Undeniably, no other agent is obligated to serve an orphaned client. The insurers owe them duties, but that is a complex relationship that is better characterized from the trenches as oppositional rather than advisory. If no do-gooder agent steps in, then insurers win. Why? The orphaned clients are left without advice. As a result, these clients are more likely to lapse good policies and less likely to pursue anti-selection options that would benefit them.
My comment about compensation is just the facts, not a commentary on right or wrong, as Ms. Konnelly suggests. I wholeheartedly agree with her point that insurers remain obligated, as mentioned above. But my full-throated agreement does the orphan policy holder no good in practice. That’s the point.
Ms. Konnelly’s comments about ethical demands are well-intended but are general comment. She does not present actionable changes for discussion. We have to accept that insurers are massive companies that are agnostic to ethics while pursuing their goal of profits.
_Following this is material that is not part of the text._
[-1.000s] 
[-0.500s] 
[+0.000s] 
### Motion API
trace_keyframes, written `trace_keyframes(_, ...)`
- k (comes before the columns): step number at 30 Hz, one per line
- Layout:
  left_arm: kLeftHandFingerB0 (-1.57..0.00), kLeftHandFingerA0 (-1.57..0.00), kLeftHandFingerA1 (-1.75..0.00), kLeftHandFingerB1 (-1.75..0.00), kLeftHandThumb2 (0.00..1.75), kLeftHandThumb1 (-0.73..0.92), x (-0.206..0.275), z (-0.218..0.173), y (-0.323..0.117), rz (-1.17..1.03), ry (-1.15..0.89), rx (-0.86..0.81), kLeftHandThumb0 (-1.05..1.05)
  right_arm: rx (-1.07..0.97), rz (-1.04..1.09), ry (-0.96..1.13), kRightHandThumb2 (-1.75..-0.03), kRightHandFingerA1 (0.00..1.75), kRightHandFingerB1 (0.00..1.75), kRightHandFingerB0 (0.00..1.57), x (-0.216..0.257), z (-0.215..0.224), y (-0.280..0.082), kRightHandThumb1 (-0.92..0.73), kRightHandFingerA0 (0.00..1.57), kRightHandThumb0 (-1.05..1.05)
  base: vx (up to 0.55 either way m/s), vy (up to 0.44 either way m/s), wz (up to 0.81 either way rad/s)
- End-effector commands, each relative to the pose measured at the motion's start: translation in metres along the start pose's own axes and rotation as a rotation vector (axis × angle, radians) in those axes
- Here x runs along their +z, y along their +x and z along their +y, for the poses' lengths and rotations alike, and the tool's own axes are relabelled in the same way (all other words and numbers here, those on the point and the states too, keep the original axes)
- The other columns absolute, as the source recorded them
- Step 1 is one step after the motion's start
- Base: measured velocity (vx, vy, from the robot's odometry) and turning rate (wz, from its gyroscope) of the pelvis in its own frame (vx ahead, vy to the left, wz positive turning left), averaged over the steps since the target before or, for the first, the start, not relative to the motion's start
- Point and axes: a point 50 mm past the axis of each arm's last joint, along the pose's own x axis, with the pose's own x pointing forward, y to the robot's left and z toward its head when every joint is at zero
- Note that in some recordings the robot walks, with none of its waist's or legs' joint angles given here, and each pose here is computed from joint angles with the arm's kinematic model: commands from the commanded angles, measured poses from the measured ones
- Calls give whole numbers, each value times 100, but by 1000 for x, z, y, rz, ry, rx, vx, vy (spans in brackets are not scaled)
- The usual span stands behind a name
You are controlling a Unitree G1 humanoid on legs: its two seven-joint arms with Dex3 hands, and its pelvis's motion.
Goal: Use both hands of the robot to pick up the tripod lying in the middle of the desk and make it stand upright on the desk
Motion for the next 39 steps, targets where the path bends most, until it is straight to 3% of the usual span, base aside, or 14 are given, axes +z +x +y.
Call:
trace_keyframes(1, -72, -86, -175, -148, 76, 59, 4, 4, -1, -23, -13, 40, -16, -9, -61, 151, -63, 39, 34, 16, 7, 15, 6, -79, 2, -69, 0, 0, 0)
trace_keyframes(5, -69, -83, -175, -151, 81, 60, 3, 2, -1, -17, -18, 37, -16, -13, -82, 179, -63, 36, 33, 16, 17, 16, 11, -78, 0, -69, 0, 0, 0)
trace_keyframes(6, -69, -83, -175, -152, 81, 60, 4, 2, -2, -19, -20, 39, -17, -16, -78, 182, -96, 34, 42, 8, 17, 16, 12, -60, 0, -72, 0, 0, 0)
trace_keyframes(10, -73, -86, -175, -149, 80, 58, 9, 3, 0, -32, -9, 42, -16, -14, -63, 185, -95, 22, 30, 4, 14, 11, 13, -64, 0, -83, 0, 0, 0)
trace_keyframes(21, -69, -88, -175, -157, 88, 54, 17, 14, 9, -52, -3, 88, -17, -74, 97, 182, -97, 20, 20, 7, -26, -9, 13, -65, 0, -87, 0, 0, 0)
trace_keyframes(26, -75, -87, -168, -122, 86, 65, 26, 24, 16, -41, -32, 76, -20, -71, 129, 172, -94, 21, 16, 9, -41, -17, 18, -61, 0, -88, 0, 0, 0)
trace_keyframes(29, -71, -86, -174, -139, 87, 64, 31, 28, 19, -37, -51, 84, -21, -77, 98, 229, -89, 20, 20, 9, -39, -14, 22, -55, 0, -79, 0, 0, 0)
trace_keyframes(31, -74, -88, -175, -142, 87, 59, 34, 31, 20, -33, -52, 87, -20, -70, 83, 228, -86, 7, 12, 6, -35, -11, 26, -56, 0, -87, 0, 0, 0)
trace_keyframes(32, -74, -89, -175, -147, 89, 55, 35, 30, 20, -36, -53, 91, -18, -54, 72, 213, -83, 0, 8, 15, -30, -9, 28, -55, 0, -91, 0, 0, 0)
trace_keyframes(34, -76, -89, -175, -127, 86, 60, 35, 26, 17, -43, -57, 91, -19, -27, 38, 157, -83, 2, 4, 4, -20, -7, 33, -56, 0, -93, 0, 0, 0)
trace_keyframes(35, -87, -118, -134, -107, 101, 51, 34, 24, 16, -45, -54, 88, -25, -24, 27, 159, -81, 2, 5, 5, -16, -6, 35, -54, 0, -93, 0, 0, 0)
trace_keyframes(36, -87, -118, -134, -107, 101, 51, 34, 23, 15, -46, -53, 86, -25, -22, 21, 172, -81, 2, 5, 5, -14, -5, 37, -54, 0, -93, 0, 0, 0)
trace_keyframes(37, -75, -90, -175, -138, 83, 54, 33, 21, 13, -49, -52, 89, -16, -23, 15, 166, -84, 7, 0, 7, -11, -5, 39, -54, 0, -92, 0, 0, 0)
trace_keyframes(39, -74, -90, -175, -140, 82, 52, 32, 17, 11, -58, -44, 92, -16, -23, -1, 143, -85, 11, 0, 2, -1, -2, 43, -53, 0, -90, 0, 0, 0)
As applied to an agent who is not an agent of record, her comments may be seen as misdirected and unfair.
I, as a lawyer, have duties to my clients and my profession and even to a limited extent to non-clients because lawyers have prescriptive ethical duties unlike insurance agents. Still even as a lawyer, I owe no duty to a non-client other than as set by these prescriptive ethical duties.
Life agents are not professionals. They are salespeople who claim to be like professionals without the education, ethical training or ethical rules that are hallmark characteristics of professions. They do not owe the ethical duties to non-clients as implied, but not specifically alleged, by Ms. Konnelly. Should they?
It is aspirational to assert that “tools, technologies and new partnership models” will bring change that helps orphan clients. I see these tools as likely to be used to focus on corporate profits not helping orphan policyholders. I hope that Ms. Konnelly is right and that I am wrong in this regard. Ms. Konnelly does not suggest how these changes give her hope or help the orphan client.
I cheer Ms. Konnelly’s aspirational call for action. While it gives no suggestion or guidance on how the MGA rules will or could help manifest these aspirations, we should all remain hopeful. Even those of us who deal with the frequent tragedies of orphan clients must still have faint hope. For these hopes to be fulfilled, insurers must be forced to ensure quality and non-conflicted advice is provided to their orphan clients. I see nothing in the Canadian Council of Insurance Regulators’ or the Financial Services Regulatory Authority of Ontario’s proposal that consider, address or potentially provide a path to fulfill these hopes.
As for Ms. Konnelly, I commend her for her advocacy and accept that my words can be used to make her separate point. I thank the editors for this opportunity to support Ms. Konnelly while keeping the record straight.
Harold Geller is a lawyer at Geller Law. He specializes in helping investors who have lost money from investments and insurance.